Mülenen Castle was the second castle of the Freiherr von Kien in Reichenbach. It was first mentioned in 1269 as Mulinon. The first Letzi or wall was built in the 12th century on the northern end of the valley. A second wall was built over the first in the 13th century. In 1331 Konrad Justinger called it stetli Mülenen which implies that a settlement had grown up around the castle and wall. However, there are no other documents that mention the settlement.
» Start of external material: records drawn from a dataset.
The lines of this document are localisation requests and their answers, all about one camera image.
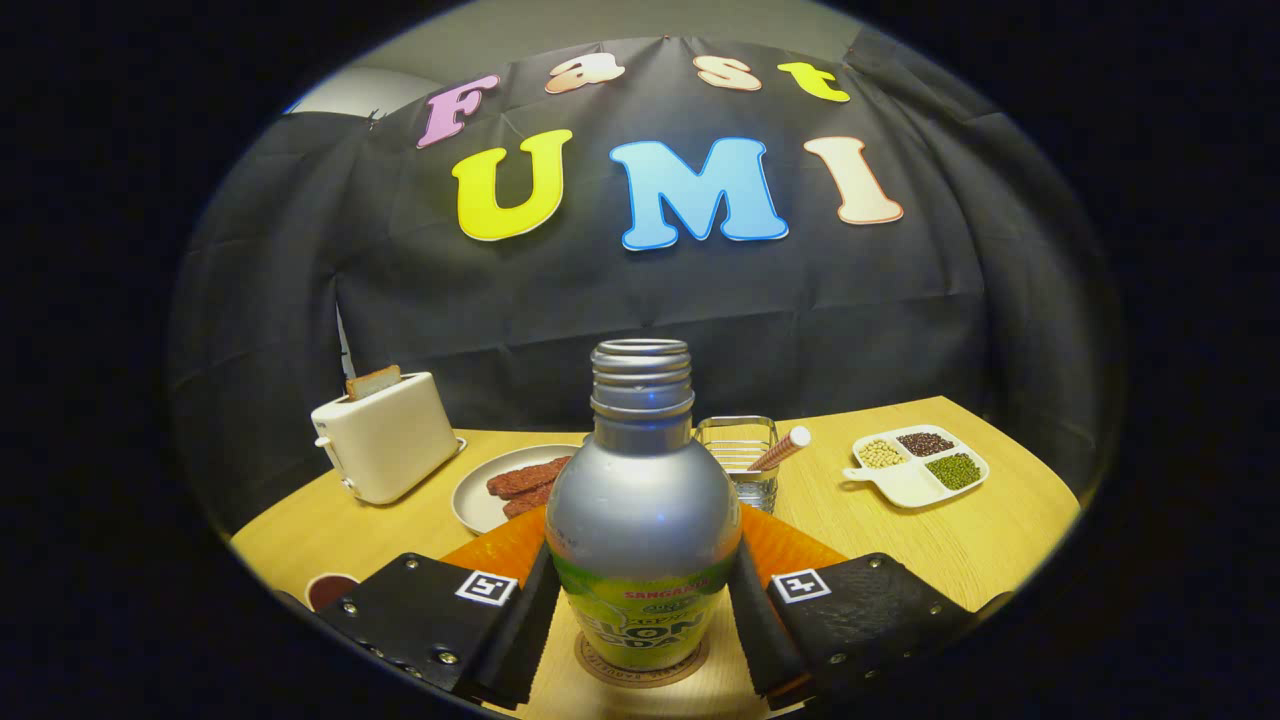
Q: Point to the dark red beans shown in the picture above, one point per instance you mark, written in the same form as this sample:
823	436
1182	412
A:
925	443

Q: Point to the white divided dish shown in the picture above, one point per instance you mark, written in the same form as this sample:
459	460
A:
905	485

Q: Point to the pale beans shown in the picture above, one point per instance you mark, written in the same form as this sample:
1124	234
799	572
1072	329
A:
880	453

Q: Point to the silver bottle with green label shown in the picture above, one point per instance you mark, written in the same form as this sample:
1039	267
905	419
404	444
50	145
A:
640	500

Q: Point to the green beans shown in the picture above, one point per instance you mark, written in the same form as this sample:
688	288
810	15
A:
953	471

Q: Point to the white round plate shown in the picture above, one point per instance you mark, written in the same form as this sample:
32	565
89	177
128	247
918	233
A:
475	500

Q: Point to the wooden table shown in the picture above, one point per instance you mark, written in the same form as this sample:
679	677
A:
900	550

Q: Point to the white toaster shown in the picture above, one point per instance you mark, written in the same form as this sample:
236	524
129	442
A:
395	440

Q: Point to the toast slice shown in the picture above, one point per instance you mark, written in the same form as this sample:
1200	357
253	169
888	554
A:
372	383

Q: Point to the brown stick with white tip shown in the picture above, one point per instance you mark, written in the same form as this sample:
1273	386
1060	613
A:
785	447

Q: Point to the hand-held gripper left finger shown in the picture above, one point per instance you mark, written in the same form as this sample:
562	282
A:
520	640

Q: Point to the round wooden coaster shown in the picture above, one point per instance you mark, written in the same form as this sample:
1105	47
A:
640	678

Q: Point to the red-brown meat slice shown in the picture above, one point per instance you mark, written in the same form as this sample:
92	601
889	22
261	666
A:
525	478
525	502

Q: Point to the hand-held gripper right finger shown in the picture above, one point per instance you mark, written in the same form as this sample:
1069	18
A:
760	640
By 1290 the castle and settlement were acquired by the Freiherr von Wädenswil. It was inherited by the Lords of Turn, who were the heirs to the Wädenswil family. The Wädenswil and Turn families joined a coalition of nobles that attempted to fight against the growing power of the city of Bern. In 1294, they fought against a Bernese army at the Letzi. However, this and later attempts to fight Bern left the nobles deep in debt. They had to pawn the castle and fortifications. After passing through several owners, in 1352 Bern bought the castle and the rest of the Herrschaft of Mülenen. A Bernese castellan was appointed who managed the military and the high and low courts. However, by about 1400, the castellan moved to Frutigen and abandoned Mülenen. The castle and wall were demolished and used as a source of construction materials.

==Castle site==
The Letzi was rediscovered in 1990 during construction of a ring road around the village of Mülenen. It was excavated in 1990 to 1996 and conserved. The first wall was probably wooden. The second, from the 13th century, was stone. The stone wall was about 1.45 m wide and probably between 3–5 m tall, but only 1.5 m of the wall remains. The castle was located in the center of the wall and was built in four stages. It consisted of a 10 × 19 m rectangular tower surrounded by an unwalled square courtyard which was about 24 m on each side.